And yet alongside these versions of Henry , was the Henry that was hidden from many.

Anxious about the future and what it held. Angry with the God that he didn't even know if he believed in ,for the injustice not in his own torment and suffering ,but in the fact that I would be left alone afterwards.

I miss all those Henrys so much, more than I know how to explain.

Or: Alex Claremont-Diaz gives the hardest speech of his life

Notes:

**PLEASE READ IMPORTANT**

 

Recently I found a memorial page for my aunt, where her partner of five years wrote a tribute that was so beautifully and painfully written it stuck with me long after I had read it.

the words in this fic are adapted from what he wrote about her. His writing captured love, grief, and admiration in such a raw and heartfelt way that I wanted other people to experience it too. I wanted people to be able to read them through the lens of characters they care about, the same way I cared about her. It felt like a way to keep those words and her memory alive. I hope readers might feel even a fraction of the emotion that those words carried for me through Henry and Alex.

(See the end of the work for more notes.)

Work Text:

Statement from Buckingham Palace

It is with deep sadness that Buckingham Palace announces the death of His Royal Highness Prince Henry of Wales, who passed away peacefully today following a long illness.

The Prince died with his husband Alexander Claremont-Diaz, by his side.

Her Majesty the Queen and the entire Royal Family are profoundly saddened by this loss.
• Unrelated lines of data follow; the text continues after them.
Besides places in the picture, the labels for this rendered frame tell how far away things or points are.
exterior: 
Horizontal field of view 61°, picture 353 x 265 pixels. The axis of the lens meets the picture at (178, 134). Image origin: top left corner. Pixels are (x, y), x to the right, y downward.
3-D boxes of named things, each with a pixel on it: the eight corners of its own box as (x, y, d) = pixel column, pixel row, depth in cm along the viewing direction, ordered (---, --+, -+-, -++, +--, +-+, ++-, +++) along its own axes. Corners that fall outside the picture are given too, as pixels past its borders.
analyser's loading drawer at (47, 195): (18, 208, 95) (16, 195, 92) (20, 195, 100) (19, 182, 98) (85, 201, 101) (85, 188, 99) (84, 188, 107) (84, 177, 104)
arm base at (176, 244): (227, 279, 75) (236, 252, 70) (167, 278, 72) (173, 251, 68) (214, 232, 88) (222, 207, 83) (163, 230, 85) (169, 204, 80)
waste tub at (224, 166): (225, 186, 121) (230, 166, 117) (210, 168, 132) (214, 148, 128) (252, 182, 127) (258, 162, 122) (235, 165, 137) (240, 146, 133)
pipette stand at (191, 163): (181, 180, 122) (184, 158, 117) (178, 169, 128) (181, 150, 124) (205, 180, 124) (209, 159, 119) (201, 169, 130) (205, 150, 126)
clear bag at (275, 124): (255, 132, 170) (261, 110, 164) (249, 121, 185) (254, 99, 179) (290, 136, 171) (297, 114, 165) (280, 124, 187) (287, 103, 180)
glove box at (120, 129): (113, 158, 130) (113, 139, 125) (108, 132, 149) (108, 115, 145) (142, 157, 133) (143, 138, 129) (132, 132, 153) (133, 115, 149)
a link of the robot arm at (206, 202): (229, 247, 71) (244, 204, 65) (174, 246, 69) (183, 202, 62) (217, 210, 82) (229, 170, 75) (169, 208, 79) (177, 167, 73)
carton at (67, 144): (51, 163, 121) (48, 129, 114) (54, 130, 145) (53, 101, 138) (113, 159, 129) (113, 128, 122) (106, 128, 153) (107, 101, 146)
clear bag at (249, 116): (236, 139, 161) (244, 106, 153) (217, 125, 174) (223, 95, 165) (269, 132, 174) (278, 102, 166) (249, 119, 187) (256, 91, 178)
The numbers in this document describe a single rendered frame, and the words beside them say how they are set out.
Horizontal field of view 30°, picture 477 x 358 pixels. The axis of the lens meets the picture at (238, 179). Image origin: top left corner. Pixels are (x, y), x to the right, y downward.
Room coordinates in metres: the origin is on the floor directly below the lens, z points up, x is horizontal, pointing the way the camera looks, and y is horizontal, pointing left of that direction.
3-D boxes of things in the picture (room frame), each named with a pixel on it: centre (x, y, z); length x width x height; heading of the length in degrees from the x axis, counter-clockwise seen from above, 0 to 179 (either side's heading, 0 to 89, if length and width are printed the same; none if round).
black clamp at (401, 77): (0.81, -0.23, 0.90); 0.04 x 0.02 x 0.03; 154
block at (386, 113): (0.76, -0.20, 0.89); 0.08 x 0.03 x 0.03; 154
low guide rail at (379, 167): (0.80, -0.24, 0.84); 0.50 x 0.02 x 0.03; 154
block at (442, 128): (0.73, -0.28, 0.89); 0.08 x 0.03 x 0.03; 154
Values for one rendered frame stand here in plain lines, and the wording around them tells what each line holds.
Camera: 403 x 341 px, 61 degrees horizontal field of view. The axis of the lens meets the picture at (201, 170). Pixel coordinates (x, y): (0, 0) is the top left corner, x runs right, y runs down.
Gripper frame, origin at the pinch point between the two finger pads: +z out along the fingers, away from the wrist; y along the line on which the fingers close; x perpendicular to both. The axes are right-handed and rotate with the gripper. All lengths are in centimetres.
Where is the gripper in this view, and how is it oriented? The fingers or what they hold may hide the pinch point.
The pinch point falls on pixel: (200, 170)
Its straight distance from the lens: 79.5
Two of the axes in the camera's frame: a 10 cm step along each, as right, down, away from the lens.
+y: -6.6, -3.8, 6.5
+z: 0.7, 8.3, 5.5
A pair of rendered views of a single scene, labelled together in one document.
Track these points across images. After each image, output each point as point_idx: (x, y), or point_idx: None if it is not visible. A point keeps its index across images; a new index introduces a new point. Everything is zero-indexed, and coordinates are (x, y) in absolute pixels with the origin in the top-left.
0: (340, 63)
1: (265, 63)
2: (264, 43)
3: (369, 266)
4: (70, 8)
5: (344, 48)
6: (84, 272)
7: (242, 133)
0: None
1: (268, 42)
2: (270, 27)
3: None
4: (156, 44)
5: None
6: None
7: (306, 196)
The Queen asks for the privacy of his husband to be respected during this difficult time of mourning.

 

 

Alex reads it three times. The words blur together, the formal language feeling unreal. 

Passed away peacefully. Following  a long illness. 
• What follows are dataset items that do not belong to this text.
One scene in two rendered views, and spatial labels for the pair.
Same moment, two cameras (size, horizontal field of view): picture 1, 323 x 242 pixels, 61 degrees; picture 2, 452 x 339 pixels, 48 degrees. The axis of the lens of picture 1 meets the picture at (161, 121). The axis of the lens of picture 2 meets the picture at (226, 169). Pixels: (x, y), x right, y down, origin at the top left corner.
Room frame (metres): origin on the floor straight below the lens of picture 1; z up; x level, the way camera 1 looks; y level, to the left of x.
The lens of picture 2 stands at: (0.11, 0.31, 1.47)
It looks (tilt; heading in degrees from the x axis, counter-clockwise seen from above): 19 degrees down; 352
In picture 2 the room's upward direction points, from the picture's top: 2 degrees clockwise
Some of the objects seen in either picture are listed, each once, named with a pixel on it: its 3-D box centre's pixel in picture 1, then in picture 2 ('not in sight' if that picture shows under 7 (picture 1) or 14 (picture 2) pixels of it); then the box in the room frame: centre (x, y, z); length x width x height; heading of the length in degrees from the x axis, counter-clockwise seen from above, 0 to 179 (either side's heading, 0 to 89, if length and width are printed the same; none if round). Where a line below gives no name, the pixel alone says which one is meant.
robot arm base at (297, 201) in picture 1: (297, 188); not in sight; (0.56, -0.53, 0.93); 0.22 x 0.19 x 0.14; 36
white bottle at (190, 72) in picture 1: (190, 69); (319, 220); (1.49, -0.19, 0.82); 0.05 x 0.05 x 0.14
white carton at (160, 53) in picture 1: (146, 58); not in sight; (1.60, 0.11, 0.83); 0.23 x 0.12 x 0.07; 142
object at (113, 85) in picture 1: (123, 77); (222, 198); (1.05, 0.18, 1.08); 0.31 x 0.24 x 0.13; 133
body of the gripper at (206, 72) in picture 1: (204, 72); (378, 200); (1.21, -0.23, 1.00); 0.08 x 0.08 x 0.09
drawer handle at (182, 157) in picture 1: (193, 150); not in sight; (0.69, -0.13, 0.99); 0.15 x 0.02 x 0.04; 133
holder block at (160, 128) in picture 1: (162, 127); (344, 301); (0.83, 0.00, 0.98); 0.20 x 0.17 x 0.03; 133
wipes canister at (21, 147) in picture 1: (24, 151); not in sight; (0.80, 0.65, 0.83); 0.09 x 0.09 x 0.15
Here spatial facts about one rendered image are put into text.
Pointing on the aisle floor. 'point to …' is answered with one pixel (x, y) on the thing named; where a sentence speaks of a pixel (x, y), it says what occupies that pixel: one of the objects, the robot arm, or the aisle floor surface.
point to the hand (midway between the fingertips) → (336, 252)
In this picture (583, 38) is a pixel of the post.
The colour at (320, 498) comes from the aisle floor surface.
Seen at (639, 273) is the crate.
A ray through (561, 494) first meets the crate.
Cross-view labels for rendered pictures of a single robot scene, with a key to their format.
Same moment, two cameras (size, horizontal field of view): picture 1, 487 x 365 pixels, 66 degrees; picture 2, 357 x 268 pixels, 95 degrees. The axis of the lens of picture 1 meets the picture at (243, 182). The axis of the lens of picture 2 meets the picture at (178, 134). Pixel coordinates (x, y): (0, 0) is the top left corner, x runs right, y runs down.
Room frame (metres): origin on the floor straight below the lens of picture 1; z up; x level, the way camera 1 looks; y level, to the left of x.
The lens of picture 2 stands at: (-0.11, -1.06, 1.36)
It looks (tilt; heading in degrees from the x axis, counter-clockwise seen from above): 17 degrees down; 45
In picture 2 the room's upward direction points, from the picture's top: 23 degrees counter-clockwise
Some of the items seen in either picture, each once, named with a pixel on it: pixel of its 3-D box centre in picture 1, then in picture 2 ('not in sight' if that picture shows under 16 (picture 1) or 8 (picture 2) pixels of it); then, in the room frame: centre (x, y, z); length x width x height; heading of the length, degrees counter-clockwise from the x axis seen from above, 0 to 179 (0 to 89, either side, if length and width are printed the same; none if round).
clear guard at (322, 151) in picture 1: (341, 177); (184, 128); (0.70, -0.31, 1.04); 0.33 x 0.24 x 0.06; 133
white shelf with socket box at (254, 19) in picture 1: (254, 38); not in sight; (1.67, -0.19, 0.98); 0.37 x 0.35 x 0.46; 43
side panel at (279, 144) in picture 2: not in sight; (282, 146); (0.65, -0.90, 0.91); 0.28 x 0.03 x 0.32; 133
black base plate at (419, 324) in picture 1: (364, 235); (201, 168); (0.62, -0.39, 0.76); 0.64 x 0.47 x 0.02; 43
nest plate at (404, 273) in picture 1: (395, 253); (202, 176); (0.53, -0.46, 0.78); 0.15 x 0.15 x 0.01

As if it were something distant and abstract instead of the devastating truth of the room he'd just walked out of.

He had been there, holding Henry's hand when it happened.

For months the possibility had hung over him like a storm. Every chemotherapy session, every hospital corridor, every tired smile Henry tried to pass off as reassurance. Alex had known that this was coming. 

But knowing it was coming hadn't prepared him for the moment it finally did.


Alex has dragged the chair close enough to the bed that his knees pressed lightly against the mattress. Close enough that he could keep his hand wrapped around Henry’s without reaching.

Henry had pancreatic cancer for 13 months. They'd known for 4 months that he wasn't going to make it. He entered end of life care a couple days ago though Alex isn't sure exactly how many it’s been. All the days seem to have drawn together.

The room was dim except for the lamp on the bedside table. Outside the windows the city of New York had just started to come to life.

Henry’s hand is very light in his.

Alex turns it slightly, tracing the shape of the knuckles with his thumb. He’d been doing that for the last hour, maybe longer. Time has gotten strange lately. It stretches and folds in on itself.

Henry’s fingers twitch faintly.

“Careful,” Henry murmurs, voice thin but still unmistakably his. “If you keep looking at me like that, darling, I might begin to suspect you fancy me.”

Alex lets out a soft, shaky laugh.

Henry’s eyes are half-open, unfocused with exhaustion, but there’s the ghost of a smile there.

“You’re ridiculous,” Alex says quietly.

“Mm. Terrible flaw.”

The words come slowly.

Alex studies him.

He tries to take it all in the way someone memorizes a place they’re about to leave forever. The slope of Henry’s nose. The faint line between his brows that never quite went away. The way his hair curls a little at the temples now that it’s grown back thinner and softer.

He leans forward slightly, resting his other hand against Henry’s chest.

Even through the cotton of the shirt he can feel how narrow it’s gotten. The steady rise and fall is shallow but still there.

Alex closes his eyes for a moment just to feel it.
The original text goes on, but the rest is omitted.